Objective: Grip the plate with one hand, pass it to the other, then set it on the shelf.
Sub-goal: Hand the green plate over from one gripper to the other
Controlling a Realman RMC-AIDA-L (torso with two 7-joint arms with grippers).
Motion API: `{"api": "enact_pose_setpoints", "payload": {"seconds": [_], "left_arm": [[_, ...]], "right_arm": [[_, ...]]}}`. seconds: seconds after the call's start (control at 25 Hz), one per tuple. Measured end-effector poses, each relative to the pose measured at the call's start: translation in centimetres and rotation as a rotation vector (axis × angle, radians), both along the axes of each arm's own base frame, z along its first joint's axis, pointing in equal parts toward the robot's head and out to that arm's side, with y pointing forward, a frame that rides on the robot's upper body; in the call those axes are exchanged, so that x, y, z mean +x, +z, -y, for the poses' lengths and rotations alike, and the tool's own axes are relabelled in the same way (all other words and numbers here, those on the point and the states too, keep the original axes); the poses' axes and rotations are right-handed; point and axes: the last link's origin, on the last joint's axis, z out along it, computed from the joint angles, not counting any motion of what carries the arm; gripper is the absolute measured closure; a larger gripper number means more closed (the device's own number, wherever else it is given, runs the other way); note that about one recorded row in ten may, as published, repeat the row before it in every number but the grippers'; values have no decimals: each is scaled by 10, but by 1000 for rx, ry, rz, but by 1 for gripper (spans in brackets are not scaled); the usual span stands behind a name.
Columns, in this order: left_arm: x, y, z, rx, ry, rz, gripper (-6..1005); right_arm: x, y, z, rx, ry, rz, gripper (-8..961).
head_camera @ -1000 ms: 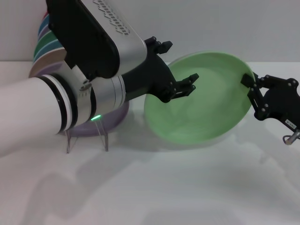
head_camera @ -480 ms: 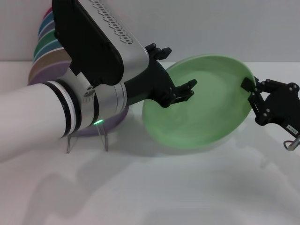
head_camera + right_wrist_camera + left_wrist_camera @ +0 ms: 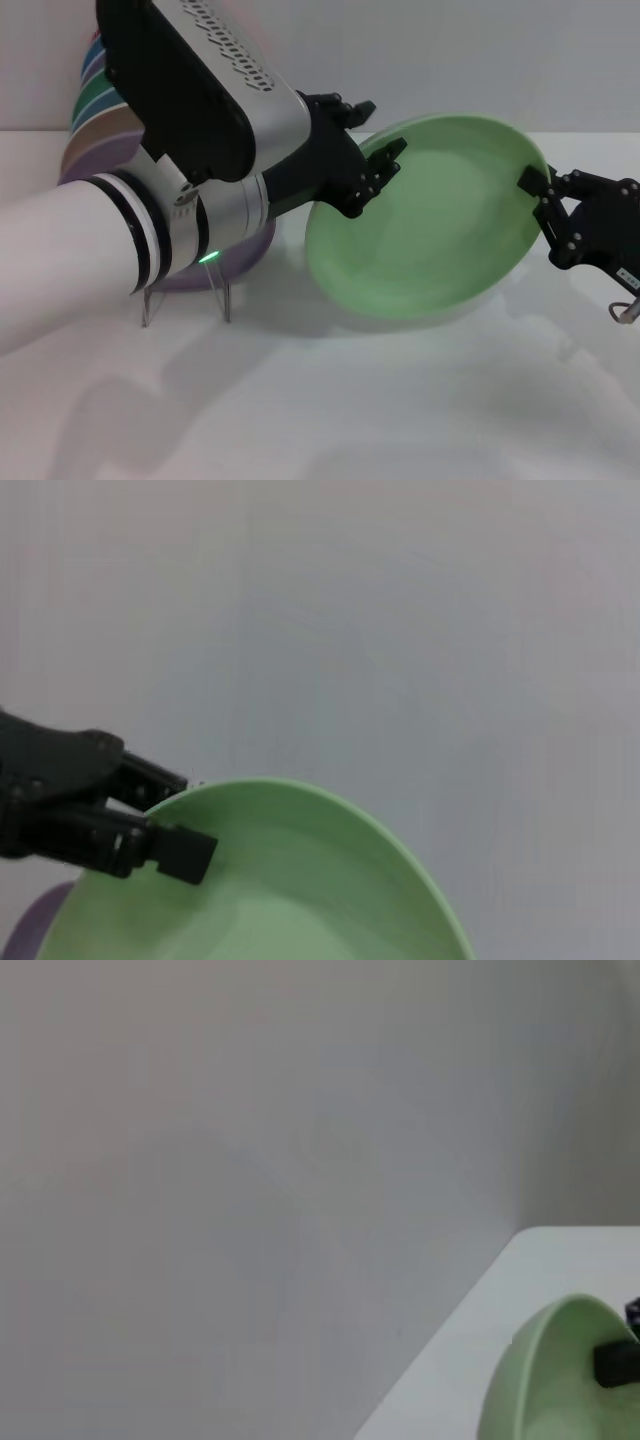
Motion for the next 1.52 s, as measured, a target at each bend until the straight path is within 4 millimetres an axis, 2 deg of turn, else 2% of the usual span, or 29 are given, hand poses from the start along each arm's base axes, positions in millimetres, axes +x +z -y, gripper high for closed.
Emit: {"api": "enact_pose_setpoints", "payload": {"seconds": [0.32,0.68,0.88,1.08,1.12,1.2,1.28,1.32,1.36,1.44,1.52], "left_arm": [[4,-8,3,-28,-35,-45,718],[8,-7,1,9,-76,-61,922],[12,-4,0,32,-103,-63,921],[13,1,-5,72,-116,-50,921],[12,6,-7,113,-125,-38,921],[10,10,-9,162,-141,-34,921],[8,15,-10,213,-158,-30,922],[5,20,-12,307,-192,-27,922],[5,20,-12,307,-192,-27,922],[1,21,-11,416,-238,-25,922],[-5,24,-4,657,-340,-28,920]], "right_arm": [[0,3,0,5,2,-8,916],[-2,3,3,5,21,-25,915],[-4,1,8,1,33,-56,915],[-4,5,10,-12,14,-124,771],[0,14,18,9,7,-195,742],[1,18,22,27,5,-225,652],[11,32,34,98,-23,-298,562],[23,42,44,171,-77,-352,517],[23,42,44,171,-77,-352,491],[35,49,50,231,-136,-393,440],[46,53,54,284,-196,-425,389]]}}
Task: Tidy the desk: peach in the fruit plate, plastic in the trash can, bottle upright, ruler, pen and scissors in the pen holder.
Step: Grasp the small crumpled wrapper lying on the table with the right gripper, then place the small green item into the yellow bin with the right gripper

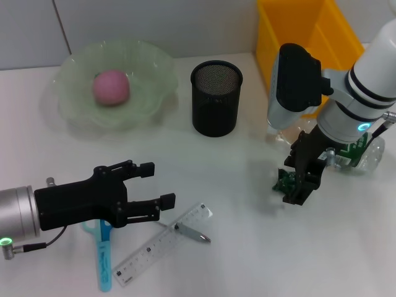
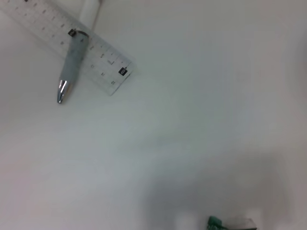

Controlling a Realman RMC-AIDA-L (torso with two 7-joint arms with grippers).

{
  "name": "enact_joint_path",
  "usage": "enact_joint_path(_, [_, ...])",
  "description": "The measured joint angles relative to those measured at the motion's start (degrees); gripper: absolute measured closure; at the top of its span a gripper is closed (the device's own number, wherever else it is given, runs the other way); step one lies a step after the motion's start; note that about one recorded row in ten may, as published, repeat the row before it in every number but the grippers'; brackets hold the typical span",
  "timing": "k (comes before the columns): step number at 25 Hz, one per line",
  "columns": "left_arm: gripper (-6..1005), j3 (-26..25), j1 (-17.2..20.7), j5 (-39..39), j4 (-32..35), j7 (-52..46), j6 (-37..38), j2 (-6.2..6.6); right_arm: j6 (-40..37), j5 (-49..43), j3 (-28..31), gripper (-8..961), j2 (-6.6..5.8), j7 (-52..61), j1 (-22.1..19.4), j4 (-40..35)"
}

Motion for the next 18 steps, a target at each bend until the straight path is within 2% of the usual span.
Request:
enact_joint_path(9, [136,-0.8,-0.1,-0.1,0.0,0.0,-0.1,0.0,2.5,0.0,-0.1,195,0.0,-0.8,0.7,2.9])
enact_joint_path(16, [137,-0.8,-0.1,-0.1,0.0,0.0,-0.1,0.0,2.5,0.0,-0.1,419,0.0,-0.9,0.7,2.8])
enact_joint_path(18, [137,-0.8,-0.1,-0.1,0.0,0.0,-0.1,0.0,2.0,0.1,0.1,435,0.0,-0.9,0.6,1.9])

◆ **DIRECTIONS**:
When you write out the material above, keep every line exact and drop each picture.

◆ **WRITTEN RESPONSE**:
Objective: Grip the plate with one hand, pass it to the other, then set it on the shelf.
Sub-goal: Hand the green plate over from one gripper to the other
Controlling a Realman RMC-AIDA-L (torso with two 7-joint arms with grippers).
Motion API: `{"api": "enact_pose_setpoints", "payload": {"seconds": [_], "left_arm": [[_, ...]], "right_arm": [[_, ...]]}}`. seconds: seconds after the call's start (control at 25 Hz), one per tuple. Measured end-effector poses, each relative to the pose measured at the call's start: translation in centimetres and rotation as a rotation vector (axis × angle, radians), both along the axes of each arm's own base frame, z along its first joint's axis, pointing in equal parts toward the robot's head and out to that arm's side, with y pointing forward, a frame that rides on the robot's upper body; in the call those axes are exchanged, so that x, y, z mean +x, +z, -y, for the poses' lengths and rotations alike, and the tool's own axes are relabelled in the same way (all other words and numbers here, those on the point and the states too, keep the original axes); the poses' axes and rotations are right-handed; point and axes: the last link's origin, on the last joint's axis, z out along it, computed from the joint angles, not counting any motion of what carries the arm; gripper is the absolute measured closure; a larger gripper number means more closed (the device's own number, wherever else it is given, runs the other way); note that about one recorded row in ten may, as published, repeat the row before it in every number but the grippers'; values have no decimals: each is scaled by 10, but by 1000 for rx, ry, rz, but by 1 for gripper (spans in brackets are not scaled); the usual span stands behind a name.
Columns, in this order: left_arm: x, y, z, rx, ry, rz, gripper (-6..1005); right_arm: x, y, z, rx, ry, rz, gripper (-8..961).
head_camera @ -1000 ms: 
head_camera @ -480 ms: 
head_camera + right_wrist_camera + left_wrist_camera @ +0 ms: 
Motion for the next 1.52 s, as measured, a target at each bend until the straight path is within 4 millimetres an axis, 2 deg of turn, else 2% of the usual span, or 29 are given, hand poses from the start along each arm's base axes, positions in millimetres, axes +x +z -y, gripper high for closed.
Emit: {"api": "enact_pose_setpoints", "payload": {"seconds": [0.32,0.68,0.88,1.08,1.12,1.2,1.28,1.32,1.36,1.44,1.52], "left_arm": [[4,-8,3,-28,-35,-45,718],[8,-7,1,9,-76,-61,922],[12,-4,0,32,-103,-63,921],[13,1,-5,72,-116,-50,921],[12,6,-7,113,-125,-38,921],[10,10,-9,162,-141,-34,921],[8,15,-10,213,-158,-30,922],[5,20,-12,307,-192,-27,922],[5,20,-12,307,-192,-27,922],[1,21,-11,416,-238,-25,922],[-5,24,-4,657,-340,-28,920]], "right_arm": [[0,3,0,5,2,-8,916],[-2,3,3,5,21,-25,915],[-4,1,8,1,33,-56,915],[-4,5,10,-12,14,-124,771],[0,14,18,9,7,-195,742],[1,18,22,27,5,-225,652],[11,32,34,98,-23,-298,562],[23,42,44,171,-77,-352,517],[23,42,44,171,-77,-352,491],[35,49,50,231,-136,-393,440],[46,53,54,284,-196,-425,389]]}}
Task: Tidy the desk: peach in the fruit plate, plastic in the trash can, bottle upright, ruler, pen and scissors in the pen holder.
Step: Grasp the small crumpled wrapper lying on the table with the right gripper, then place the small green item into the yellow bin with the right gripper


Controlling a Realman RMC-AIDA-L (torso with two 7-joint arms with grippers).

{
  "name": "enact_joint_path",
  "usage": "enact_joint_path(_, [_, ...])",
  "description": "The measured joint angles relative to those measured at the motion's start (degrees); gripper: absolute measured closure; at the top of its span a gripper is closed (the device's own number, wherever else it is given, runs the other way); step one lies a step after the motion's start; note that about one recorded row in ten may, as published, repeat the row before it in every number but the grippers'; brackets hold the typical span",
  "timing": "k (comes before the columns): step number at 25 Hz, one per line",
  "columns": "left_arm: gripper (-6..1005), j3 (-26..25), j1 (-17.2..20.7), j5 (-39..39), j4 (-32..35), j7 (-52..46), j6 (-37..38), j2 (-6.2..6.6); right_arm: j6 (-40..37), j5 (-49..43), j3 (-28..31), gripper (-8..961), j2 (-6.6..5.8), j7 (-52..61), j1 (-22.1..19.4), j4 (-40..35)"
}

Motion for the next 18 steps, a target at each bend until the straight path is within 2% of the usual span.
Request:
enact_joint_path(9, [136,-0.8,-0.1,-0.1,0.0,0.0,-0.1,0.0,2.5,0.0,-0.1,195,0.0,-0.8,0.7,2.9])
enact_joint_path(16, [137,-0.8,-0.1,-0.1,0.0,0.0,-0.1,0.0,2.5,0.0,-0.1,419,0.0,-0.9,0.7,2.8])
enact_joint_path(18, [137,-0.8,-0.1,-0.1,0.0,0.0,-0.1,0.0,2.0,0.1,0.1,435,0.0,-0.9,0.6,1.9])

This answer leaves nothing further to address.